Apart from running around a football or cricket pitch, my first memory of running was when I started at Braintree County High School at the age of fourteen. At one of the early games lessons, we had to run around the school grounds. I was one of those who walked after a hundred yards. I was no runner.
But when I went into the sixth form, we had a new games master. His background (in 1962) was in basketball. I really liked the game, but if I wanted to join the team, I had to do the dreaded circuit training. Sit ups with a medicine ball behind your neck, bench presses from them hanging from the top of the wallbars, etc etc. By the time I went into my last year in sixth form, I think I had got fitter.
The school always had a cross country race, and everyone had to do it. In my penultimate year, I must have walked a lot. But in my final year, something very strange happened. After a normally sluggish start, I found I kept running. And even towards the end, overtaking two of my fellow classmates who had done really well the year before. It's amazing what some training can do.

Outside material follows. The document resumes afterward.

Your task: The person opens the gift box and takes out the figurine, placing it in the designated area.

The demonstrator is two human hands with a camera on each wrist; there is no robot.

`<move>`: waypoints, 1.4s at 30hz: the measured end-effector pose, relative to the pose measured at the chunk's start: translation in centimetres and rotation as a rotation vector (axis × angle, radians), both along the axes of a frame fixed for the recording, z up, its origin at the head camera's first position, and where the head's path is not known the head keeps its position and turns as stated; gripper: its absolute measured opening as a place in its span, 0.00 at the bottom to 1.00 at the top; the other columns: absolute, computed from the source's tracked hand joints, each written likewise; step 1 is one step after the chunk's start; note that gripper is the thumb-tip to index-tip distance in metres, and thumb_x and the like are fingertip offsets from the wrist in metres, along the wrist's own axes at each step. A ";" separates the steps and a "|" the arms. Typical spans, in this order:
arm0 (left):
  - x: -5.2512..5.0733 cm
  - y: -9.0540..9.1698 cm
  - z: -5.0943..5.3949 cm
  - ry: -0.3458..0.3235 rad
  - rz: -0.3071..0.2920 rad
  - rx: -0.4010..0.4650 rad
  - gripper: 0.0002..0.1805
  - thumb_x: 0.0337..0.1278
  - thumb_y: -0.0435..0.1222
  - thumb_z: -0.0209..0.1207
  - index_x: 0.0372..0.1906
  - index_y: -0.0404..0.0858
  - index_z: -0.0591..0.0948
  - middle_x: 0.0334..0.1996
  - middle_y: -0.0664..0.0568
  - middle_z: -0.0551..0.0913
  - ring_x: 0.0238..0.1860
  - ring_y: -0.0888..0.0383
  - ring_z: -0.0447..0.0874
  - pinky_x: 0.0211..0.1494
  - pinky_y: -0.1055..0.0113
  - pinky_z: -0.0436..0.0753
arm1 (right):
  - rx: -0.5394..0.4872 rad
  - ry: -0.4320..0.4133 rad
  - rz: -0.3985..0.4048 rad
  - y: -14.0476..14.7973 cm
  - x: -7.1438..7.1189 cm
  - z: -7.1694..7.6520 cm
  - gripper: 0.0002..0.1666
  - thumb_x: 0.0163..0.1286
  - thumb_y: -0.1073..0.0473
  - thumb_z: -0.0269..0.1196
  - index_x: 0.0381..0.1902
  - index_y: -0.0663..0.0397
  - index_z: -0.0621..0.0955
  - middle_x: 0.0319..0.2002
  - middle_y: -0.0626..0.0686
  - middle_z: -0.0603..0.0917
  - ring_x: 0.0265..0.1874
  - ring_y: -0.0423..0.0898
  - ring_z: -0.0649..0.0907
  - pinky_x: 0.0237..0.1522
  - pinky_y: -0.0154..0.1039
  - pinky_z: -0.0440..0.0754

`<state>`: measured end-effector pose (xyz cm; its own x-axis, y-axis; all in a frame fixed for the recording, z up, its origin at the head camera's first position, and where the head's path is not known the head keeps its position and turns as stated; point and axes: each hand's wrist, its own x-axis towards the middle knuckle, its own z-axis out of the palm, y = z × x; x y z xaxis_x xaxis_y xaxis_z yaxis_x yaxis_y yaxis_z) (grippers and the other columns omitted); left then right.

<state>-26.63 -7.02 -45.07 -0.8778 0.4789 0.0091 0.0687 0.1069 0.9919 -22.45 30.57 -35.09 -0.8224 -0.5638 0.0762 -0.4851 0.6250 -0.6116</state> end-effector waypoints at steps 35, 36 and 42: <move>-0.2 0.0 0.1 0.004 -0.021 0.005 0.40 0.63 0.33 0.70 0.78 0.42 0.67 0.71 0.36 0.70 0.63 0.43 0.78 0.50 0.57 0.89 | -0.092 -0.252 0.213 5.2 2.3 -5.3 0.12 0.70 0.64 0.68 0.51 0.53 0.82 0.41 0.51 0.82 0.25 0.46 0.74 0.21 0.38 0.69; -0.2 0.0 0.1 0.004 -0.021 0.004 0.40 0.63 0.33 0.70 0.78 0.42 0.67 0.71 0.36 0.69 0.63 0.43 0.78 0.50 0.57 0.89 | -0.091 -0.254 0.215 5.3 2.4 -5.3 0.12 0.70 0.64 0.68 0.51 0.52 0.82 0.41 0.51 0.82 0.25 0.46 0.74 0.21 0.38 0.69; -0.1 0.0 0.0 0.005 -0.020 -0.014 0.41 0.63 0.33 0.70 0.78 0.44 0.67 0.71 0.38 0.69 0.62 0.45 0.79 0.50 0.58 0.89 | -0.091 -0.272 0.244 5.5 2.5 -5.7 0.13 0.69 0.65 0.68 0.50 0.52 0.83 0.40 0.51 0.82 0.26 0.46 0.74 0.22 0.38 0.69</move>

But even this achievement had it's downside. The school entered me for the Mid Essex Cross Country Championships. I was unprepared for the distance, conditions and pace of proper runners, and came in at the back. I thought that was it. But no. Come the summer, I was bullied into representing the school again, this time in the Mid Essex Athletics Championships. There was nobody to run the 100m high hurdles, so that was me. And high does not start to describe how I felt about these enormous barriers. In training, I could hardly clear one, never mind all ten. On the day there were only three in the senior race, and the adrenalin must have carried me through to at least finish and get my certificate for third place, and points for the school. Never again.
I cannot remember why, in 1985, I started running again. Living in High Wycombe, I would take myself down to The Rye on a nice summer evening and jog around the park. The problem was I had no advice or trainer, and found after a while that I could run for a couple of miles and go no further. Probably just out of breath. This barrier seemed to put me off, and I gave up. I had my swimming and thought that was enough.
So when I started running again last year, having been swimming for the intervening twenty five years, the breathing was never a problem. And with wife Alison, I had a great coach. So now I run three times a week and looking forward to my first ten mile race on Good Friday. At my age, I still find this quite surreal.